2. Where the controller layer needs to rely on the implementation class of the service layer and where the service layer needs to rely on the implementation class of the dao layer, use @Autowiredannotations.

Detailed explanation of IOC

IOC is to hand over objects to container management. In actual development, in addition to the annotations used above, @Componentin fact, we use more annotations as @Controller, @Service, @Repository, which correspond to the controller layer, service layer and dao layer respectively.

Looking at @Servicethe annotation, you will find that it is @Componentcomposed of annotations and meta-annotations, so, in fact, it is a derived annotation of Component.

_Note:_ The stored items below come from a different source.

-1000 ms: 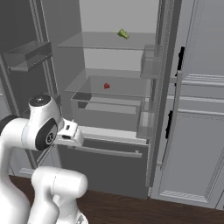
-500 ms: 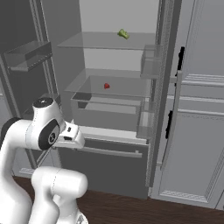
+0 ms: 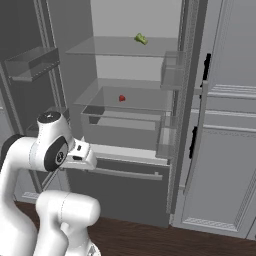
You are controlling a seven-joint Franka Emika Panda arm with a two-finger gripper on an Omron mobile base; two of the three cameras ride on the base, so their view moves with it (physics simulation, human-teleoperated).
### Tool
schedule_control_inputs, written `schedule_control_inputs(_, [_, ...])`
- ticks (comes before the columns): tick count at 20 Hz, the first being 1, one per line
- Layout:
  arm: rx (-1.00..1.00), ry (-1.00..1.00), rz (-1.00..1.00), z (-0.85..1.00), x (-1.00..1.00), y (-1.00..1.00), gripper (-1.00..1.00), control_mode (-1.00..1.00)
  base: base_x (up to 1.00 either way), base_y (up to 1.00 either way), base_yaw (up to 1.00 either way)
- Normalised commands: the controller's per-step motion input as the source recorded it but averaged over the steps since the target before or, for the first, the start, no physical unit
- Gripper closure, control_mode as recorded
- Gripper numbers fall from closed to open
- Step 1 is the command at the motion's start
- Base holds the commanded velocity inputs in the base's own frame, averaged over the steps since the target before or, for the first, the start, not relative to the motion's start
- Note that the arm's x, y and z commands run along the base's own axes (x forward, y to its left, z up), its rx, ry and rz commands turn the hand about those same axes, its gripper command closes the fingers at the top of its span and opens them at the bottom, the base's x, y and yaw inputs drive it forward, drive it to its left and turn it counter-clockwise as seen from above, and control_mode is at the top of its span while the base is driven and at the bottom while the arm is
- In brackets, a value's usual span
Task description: Take the strawberry from the fridge and place it on top of the pancake, located on the dining counter.
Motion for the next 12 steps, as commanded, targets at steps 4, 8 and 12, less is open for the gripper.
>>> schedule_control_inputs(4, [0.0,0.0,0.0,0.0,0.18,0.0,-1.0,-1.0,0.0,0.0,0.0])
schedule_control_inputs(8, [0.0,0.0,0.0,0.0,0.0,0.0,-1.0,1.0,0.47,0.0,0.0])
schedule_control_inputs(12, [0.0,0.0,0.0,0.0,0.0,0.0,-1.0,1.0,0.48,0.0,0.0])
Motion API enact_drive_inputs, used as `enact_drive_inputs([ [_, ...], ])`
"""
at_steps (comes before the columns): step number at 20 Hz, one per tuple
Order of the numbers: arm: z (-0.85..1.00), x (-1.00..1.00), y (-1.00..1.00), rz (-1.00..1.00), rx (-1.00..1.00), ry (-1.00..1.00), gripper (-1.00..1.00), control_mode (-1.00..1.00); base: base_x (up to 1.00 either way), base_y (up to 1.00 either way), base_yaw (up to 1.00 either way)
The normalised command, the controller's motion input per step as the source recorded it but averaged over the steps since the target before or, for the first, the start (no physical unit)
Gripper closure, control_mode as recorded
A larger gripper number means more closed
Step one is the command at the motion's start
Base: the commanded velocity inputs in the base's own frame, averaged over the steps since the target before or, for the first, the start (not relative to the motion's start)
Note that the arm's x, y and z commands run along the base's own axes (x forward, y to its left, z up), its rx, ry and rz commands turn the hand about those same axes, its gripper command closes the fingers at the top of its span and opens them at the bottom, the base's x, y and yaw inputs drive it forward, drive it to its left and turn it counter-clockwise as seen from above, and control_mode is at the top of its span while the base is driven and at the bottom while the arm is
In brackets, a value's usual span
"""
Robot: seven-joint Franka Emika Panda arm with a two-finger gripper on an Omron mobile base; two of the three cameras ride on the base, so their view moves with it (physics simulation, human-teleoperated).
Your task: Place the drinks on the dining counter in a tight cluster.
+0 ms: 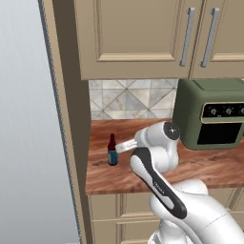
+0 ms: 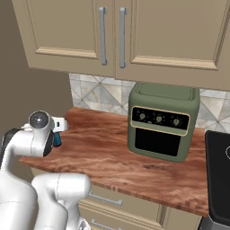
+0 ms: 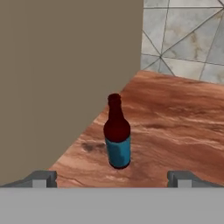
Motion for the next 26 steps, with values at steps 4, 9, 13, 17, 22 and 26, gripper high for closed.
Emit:
enact_drive_inputs([
  [4, 0.00, 0.00, 0.00, 0.07, -0.01, 0.00, -1.00, -1.00, 0.00, 0.00, 0.00],
  [9, 0.00, 0.00, -0.14, 0.33, 0.00, -0.03, -1.00, -1.00, 0.00, 0.00, 0.00],
  [13, 0.00, 0.00, -0.15, 0.34, 0.00, -0.07, -1.00, -1.00, 0.00, 0.00, 0.00],
  [17, 0.04, 0.00, -0.18, 0.27, 0.00, -0.11, -1.00, -1.00, 0.00, 0.00, 0.00],
  [22, 0.00, 0.11, 0.00, 0.19, 0.00, -0.08, -1.00, -1.00, 0.00, 0.00, 0.00],
  [26, 0.00, 0.13, 0.00, 0.16, 0.00, 0.00, -1.00, -1.00, 0.00, 0.00, 0.00],
])
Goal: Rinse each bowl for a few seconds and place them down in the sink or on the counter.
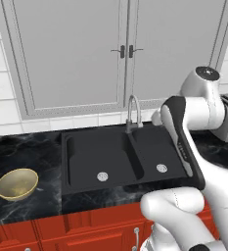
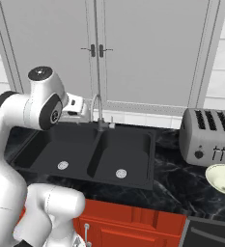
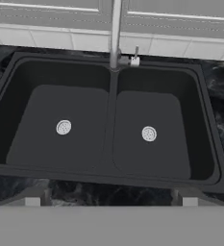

• Using annotations will declare a Java bean object in the container. When declaring a bean, you can specify the name of the bean through the value attribute. If not specified, the default is the first letter of the class name in lowercase.
• Beans can be declared using the above four annotations, but in springboot integrated web development, the bean declared controller can only be used. @ControllerIn addition, since the annotation @RestControlleris a composite annotation integrated @Controllerwith and @Requestbody, it can also be used to declare the bean of the controller type object.

Bean component scanning

• The four major annotations of the declared bean need to be @ComponentScanscanned by component scanning annotations if they want to take effect.
• @ComponentScanAlthough the annotation does not display the configuration, it is actually included in the startup class declaration annotation @SpringBootApplication.The scope of the default scan is the package where the startup class is located and its subpackages.

If you want to scan bean components outside the package where the startup class is located, you need to use annotations at the startup class @ComponentScan, and the parameter is the package name. Note that using annotations @ComponentScanwill invalidate the default annotations, so you need to re-specify the package where the startup class is located.

Detailed explanation of DI

The DI dependency injection @Autowiredannotation is to obtain the corresponding bean object according to the type from the container. If there are multiple beans of the same type, an error will be reported: solve it

through the following solutions;

• @Primary: When there are multiple annotations of the same type, the bean object declared with this annotation is injected first.
• @Qualifier: Use this annotation with the @autowired annotation to specify the name of the bean.
• @Resource: Use this annotation alone to specify the bean name.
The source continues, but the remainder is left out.